The data:
______
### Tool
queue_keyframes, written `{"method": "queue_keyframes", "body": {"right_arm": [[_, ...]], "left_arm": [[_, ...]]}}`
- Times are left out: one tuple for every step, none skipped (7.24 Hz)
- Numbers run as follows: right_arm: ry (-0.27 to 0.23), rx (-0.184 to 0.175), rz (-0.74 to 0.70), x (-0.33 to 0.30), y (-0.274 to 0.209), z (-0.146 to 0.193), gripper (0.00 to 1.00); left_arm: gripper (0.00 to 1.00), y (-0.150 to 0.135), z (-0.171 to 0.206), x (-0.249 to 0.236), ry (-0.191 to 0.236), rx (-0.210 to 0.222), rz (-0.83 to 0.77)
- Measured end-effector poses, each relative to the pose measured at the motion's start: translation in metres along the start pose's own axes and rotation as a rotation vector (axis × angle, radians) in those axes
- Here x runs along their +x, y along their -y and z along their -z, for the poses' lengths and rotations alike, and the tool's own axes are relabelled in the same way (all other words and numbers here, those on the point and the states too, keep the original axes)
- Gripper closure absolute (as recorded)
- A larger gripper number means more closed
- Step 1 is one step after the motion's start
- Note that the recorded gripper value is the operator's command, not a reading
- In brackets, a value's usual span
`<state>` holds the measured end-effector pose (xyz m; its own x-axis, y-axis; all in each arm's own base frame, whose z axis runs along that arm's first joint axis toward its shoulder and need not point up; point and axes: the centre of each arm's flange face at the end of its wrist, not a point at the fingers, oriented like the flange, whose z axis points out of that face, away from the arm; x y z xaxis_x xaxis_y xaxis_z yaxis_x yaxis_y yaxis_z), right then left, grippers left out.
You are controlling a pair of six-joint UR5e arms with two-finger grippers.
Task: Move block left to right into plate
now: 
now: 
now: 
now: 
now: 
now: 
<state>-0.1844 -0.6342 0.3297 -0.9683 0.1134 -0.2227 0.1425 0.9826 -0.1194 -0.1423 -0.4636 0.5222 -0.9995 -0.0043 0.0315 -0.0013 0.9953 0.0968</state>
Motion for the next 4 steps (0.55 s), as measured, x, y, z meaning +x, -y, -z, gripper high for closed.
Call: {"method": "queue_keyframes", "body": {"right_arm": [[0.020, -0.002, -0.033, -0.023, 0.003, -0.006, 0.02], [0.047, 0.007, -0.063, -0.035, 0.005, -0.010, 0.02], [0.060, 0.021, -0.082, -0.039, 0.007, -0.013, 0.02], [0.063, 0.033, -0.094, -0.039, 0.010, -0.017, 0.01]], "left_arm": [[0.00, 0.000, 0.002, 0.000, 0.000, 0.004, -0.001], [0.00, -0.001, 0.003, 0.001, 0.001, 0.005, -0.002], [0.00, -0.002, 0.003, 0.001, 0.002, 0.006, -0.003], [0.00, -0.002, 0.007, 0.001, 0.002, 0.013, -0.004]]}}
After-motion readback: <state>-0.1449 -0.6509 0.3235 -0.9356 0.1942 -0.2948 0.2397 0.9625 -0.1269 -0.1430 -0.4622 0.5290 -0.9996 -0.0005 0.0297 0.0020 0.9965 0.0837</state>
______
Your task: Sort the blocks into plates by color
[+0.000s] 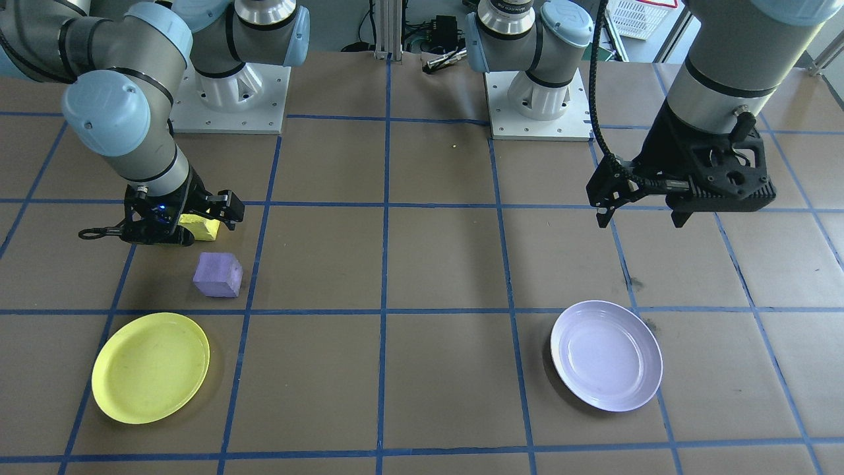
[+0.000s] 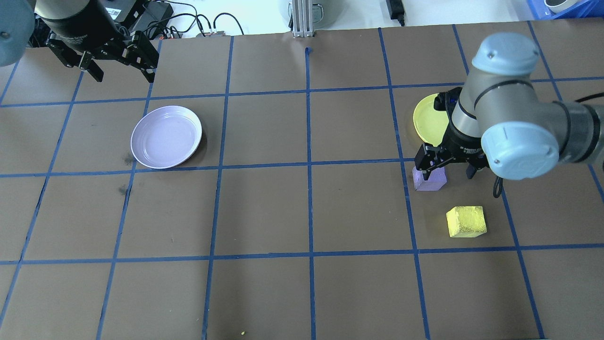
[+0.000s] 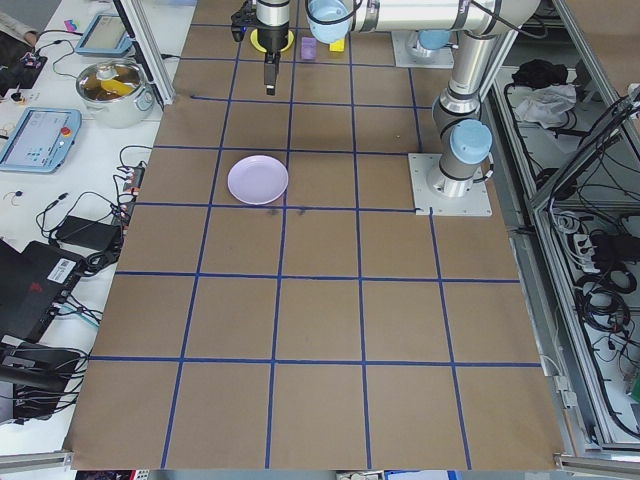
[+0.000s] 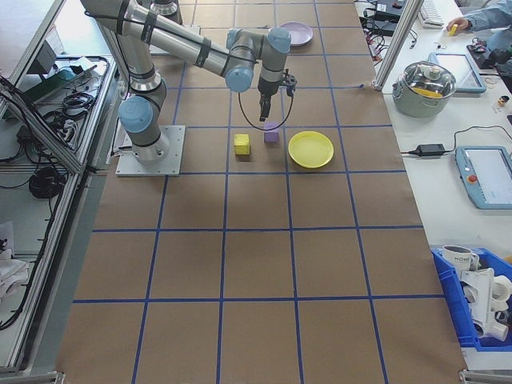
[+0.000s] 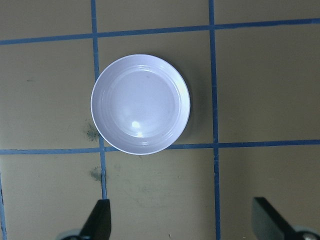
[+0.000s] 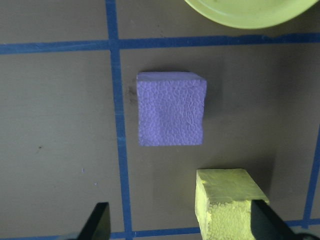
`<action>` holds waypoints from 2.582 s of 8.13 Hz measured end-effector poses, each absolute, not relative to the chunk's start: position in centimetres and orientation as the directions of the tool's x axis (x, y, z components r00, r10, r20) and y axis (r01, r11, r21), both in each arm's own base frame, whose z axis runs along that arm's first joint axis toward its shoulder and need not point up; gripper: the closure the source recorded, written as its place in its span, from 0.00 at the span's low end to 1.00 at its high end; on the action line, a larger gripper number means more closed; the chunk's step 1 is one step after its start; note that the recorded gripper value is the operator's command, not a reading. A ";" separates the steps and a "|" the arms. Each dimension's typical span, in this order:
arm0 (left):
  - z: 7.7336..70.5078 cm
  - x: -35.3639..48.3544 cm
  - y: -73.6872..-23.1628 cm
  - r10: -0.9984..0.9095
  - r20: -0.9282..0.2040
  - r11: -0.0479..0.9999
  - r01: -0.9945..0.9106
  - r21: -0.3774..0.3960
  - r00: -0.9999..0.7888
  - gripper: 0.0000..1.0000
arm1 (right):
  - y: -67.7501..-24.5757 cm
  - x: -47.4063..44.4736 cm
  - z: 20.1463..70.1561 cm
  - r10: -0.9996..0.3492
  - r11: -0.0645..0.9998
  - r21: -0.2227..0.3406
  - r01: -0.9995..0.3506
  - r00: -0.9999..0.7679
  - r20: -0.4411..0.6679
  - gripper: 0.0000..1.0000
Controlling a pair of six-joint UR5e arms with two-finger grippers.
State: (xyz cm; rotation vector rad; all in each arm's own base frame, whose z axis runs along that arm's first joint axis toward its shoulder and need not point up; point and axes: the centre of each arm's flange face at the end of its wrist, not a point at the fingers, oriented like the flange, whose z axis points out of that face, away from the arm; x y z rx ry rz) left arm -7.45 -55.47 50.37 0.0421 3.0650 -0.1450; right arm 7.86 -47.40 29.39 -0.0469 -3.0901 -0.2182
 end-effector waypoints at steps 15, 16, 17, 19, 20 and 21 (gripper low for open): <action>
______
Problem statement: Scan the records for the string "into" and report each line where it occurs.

Solved exercise:
Task: Move block left to right into plate
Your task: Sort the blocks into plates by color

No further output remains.